My friend Dov Golebowicz emailed me Ada Ushpiz’s article in Haaretz, & wrote “The Evil of Banality” in the subject line; I’ve adopted it as the title of this post.
& I do stand corrected. Although there are many things that I still agree with in Eva Illouz’s article, which I shared & wrote about in a post in August, this crucial correction needs to be emphasized.
I quote below what I feel are the most salient pars in Ushpiz’s article, & emphasize in bold what I see as the most important corrective statements. From these we can gain a clearer understanding of the banality of the continuing evils being sustained in the world today by various regimes with the acquiescence and complicity of the majority of their countries’ populations & the populations of their countries’ “allies”: the violations of basic human rights implicit & explicit in military occupations of indigenous populations, among them the Zionist occupation of Palestine, the Indonesian occupation of West Papua, the Chinese occupation of Tibet, the tyrannical regime in Eritrea, etc etc; the destructive & alienation-causing neoliberal-capitalist global exploitation of people & non-renewable resources; the imperialist military-industrial complexes’ power&profit-motivated destabilization of the Middle East & war-mongering in Syria & Yemen; etc etc.; the inhumane responses of many countries to the refugee crisis & the cruel detention of asylum seekers, etc etc.
From her mistaken presumption, Illouz then immediately concludes that “if within each of us there is a dormant Nazi, then evil, according to Arendt, is necessarily banal.” That is arrant nonsense, which even many of Arendt’s regular denigrators no longer dare repeat once they have been confronted with her writings. Nor did Arendt ever claim that Eichmann was not an anti-Semite or was not a Nazi idealist in every fiber of his being. It is precisely his absolute and thoughtless symbiosis with the Nazi world, its ideologies and racist norms – despicable and flagrantly immoral but nevertheless legitimate and lawful within the Nazi world, and enjoying the assent of its “moral majority” – that is the embodiment of the banality of evil.
Illouz’s attempt to diminish and simplify the idea of the banality of evil and cast it as a commonplace, all-too-human tendency “to obey, to accept authority unquestioningly, to be susceptible to group and peer pressure, and to display a special kind of forgetfulness – of the humanness of the human being they destroy” – represents the commonplace distortion of Arendt’s thought. Although Arendt does address the question of obedience, she does it within the broad and deep context of the individual’s collaboration with the world to which he belongs and which he adopts thoughtlessly (for thought is by definition critical). That symbiosis is sometimes appalling and phantasmagorical, when it leads to genocide, at times appearing to us as inevitable when it produces evil that is commonplace, familiar and acceptable to us personally, irrespective of its severity.

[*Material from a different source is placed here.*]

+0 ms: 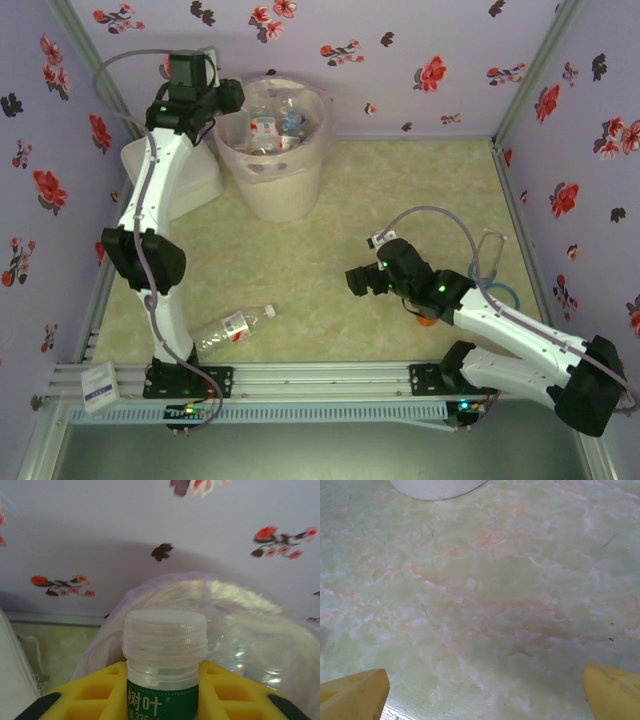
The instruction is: Put the plastic bottles in the bin
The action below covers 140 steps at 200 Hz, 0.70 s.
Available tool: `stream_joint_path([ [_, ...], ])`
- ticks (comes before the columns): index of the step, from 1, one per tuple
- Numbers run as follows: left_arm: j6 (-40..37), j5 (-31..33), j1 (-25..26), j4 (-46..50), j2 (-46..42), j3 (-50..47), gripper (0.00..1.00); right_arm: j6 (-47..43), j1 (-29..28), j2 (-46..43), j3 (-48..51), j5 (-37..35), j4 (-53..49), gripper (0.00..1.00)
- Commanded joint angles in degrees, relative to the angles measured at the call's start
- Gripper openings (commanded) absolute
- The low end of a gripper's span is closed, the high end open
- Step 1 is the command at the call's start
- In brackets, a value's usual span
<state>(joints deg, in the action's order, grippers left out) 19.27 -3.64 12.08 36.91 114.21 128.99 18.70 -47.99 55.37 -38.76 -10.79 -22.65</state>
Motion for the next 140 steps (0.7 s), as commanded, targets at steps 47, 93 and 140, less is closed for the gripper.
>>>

What unites all types of evil, which are created in the different worlds of national and social interest groups, is that the “decent citizens” of all the worlds always require a semblance of self-evidence, normality, ideologies, ethos, the legitimization of a majority of some kind, laws of nature and man-made laws, and above all a sense of morality and mission to validate the evil. To that end, the “decent folk” create an abundance of “normative morality” that suits their egoistic group needs, but whose connection to morality that is measured by criteria of universal applicability, according to Kant, and of the existence of a “common world,” according to Arendt, is scant if not nonexistent. This tangled web of maintenance of evil and the ramified modes of the individual’s thoughtless collaboration with social and national evil, are recruited to normalize evil and create an arena of the banality of evil in the life of individuals, groups and nations.
This is the reason, according to Arendt, that the battle against evil must be waged in the recesses of the individual’s morality and of thought, which by definition constantly challenges and questions consensual world orders. It’s a personal struggle of each person against social and historical fixations, patterns and legacies – what Arendt calls “the burden of mankind” that rests on man’s shoulders. The same mankind, which, along with humanism, also cultivated and justified for generations a history of evil in all its forms – imperialism, colonialism, racism and group, national and private egoism – always aimed at excluding and trampling the other.
The question that Illouz puts forward as a major issue supposedly ignored by Arendt – “What must happen in a society for a large group of people and its representatives to transform violence into a form of moral behavior?” – is also phrased problematically. It’s not my impression that Illouz is a pacifist who is trying to sweep under the rug the complex question of social and political violence. The question should be – and this is the question that Arendt posed in all its acuity – “What needs to happen in a society for some majority to transform evil into morality?” That is the question that spawned Arendt’s insight about the banality of evil – a concept that, if we read Arendt closely, encapsulates the totality of evil’s strategies to penetrate into the world and present itself as acceptable, logical, as the voice of the majority, as a mission.